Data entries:
□ □ □
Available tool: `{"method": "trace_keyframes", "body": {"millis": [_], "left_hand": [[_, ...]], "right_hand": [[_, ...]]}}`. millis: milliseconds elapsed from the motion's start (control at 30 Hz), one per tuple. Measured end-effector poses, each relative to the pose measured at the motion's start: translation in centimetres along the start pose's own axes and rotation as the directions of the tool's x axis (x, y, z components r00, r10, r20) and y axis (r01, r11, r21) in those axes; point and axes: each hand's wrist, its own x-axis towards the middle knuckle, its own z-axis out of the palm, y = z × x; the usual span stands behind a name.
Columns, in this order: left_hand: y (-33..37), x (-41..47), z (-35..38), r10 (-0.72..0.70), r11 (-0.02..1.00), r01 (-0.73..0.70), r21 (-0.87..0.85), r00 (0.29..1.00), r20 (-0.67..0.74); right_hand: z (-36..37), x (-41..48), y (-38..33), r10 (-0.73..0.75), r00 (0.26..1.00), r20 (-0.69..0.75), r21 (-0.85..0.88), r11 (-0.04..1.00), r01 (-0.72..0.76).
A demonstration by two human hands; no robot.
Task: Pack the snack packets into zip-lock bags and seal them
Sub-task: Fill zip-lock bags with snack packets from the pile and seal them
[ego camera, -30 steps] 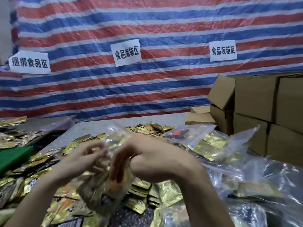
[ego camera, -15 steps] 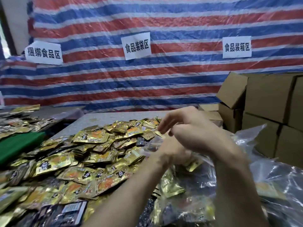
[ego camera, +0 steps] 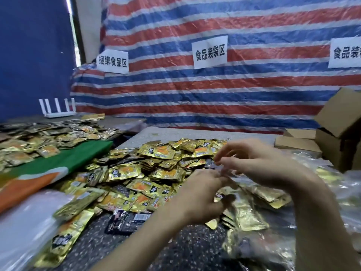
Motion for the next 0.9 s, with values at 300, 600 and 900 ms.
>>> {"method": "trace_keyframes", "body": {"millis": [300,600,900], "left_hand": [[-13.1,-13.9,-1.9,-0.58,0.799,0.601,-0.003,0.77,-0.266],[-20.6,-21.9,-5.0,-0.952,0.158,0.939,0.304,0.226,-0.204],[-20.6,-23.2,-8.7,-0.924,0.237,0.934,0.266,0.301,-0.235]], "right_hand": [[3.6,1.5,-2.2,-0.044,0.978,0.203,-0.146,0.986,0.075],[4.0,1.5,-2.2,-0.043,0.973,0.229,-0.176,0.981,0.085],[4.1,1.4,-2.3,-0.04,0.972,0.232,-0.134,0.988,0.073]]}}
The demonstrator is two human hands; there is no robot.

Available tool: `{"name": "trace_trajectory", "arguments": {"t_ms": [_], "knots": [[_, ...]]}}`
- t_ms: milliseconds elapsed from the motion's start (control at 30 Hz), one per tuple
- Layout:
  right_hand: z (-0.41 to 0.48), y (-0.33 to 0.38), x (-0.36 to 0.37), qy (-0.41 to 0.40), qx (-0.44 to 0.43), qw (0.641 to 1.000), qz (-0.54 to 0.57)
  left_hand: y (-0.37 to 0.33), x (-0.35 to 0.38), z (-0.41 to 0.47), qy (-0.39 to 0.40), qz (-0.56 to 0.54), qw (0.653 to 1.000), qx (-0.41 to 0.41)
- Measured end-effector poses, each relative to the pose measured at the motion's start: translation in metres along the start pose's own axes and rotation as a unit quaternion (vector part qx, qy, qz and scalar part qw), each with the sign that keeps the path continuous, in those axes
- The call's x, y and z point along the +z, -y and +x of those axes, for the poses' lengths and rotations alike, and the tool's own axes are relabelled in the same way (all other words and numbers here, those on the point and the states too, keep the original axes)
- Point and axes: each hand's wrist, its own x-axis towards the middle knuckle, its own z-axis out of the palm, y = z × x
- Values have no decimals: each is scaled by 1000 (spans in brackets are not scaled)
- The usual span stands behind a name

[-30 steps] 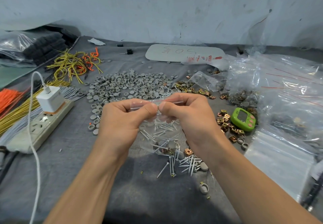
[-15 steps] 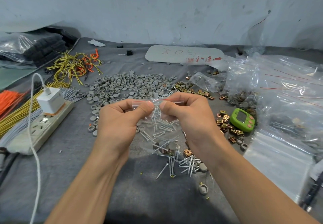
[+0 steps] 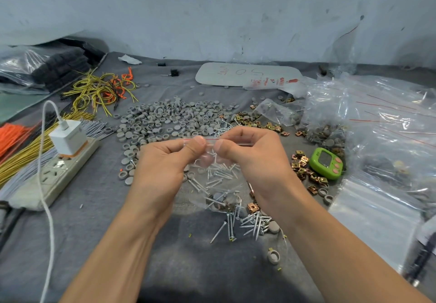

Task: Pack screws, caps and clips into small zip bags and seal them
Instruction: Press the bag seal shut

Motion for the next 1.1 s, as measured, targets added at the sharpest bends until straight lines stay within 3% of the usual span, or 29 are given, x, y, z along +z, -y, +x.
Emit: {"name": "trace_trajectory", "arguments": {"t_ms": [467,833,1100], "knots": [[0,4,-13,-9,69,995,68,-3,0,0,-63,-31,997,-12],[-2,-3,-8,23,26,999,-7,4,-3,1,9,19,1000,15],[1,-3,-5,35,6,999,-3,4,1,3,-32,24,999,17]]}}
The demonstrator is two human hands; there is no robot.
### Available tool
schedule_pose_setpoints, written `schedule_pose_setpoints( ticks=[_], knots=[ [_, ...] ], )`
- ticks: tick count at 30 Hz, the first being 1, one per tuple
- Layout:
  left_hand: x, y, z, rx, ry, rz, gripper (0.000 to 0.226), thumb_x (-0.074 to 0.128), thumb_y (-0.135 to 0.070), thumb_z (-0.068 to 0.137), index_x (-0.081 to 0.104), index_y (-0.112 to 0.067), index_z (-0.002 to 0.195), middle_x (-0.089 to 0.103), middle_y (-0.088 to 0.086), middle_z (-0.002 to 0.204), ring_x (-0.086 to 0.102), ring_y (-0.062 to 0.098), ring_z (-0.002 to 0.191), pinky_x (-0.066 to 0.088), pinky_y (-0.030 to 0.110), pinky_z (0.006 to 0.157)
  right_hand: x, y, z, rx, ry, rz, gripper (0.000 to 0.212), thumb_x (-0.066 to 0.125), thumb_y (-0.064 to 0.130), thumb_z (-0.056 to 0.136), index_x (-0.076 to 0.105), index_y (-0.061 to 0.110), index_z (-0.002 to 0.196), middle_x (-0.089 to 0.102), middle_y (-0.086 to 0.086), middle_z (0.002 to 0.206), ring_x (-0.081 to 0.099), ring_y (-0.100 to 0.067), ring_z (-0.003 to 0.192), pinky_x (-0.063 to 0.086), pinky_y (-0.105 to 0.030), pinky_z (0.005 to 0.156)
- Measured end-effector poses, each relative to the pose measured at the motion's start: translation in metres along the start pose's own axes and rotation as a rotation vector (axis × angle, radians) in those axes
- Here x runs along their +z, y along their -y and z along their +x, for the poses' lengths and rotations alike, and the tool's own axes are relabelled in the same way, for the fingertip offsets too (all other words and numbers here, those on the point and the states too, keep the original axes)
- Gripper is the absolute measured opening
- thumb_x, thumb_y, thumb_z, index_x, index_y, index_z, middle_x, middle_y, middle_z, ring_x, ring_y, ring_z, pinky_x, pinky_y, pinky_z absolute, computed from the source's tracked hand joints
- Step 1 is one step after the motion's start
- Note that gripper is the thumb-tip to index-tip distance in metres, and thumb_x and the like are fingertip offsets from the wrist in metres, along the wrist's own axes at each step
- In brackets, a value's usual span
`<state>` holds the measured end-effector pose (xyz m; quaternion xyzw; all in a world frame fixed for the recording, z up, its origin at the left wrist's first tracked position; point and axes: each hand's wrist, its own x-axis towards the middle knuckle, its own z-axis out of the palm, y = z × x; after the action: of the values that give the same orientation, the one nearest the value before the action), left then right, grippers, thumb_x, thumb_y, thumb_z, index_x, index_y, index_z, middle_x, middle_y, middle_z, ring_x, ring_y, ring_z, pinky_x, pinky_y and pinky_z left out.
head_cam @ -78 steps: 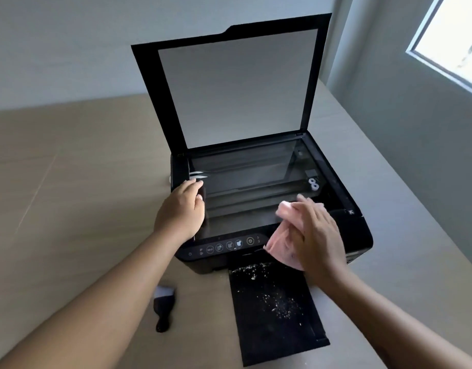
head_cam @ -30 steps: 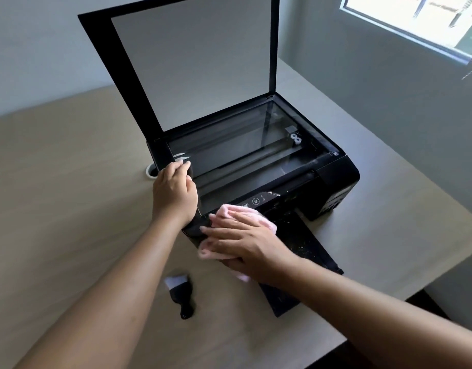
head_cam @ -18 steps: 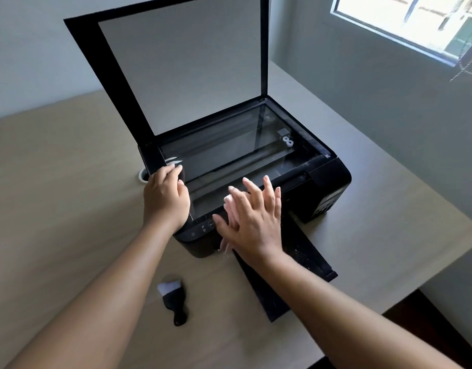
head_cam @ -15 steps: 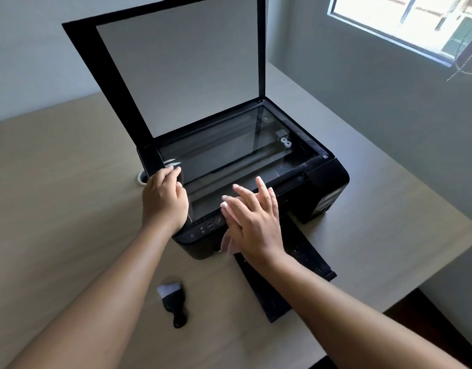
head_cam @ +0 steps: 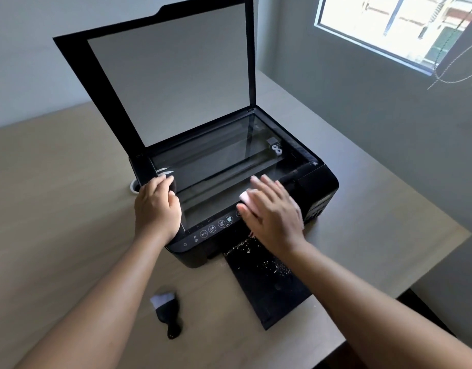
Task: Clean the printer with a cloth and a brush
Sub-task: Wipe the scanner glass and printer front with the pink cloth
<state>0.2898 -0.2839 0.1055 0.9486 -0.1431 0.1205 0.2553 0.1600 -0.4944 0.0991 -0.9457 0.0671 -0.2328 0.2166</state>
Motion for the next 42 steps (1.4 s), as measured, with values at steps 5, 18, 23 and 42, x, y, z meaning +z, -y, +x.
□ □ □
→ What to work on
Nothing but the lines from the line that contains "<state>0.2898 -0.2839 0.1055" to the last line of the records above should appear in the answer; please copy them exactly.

→ Response area
<state>0.2898 -0.2839 0.1055 0.9486 -0.1431 0.1205 0.2553 0.1600 -0.4944 0.0991 -0.9457 0.0671 -0.2328 0.2166</state>
Motion for the next 42 steps (1.4 s), as measured, with values at steps 5, 18, 23 and 42, x, y, z meaning +z, -y, +x.

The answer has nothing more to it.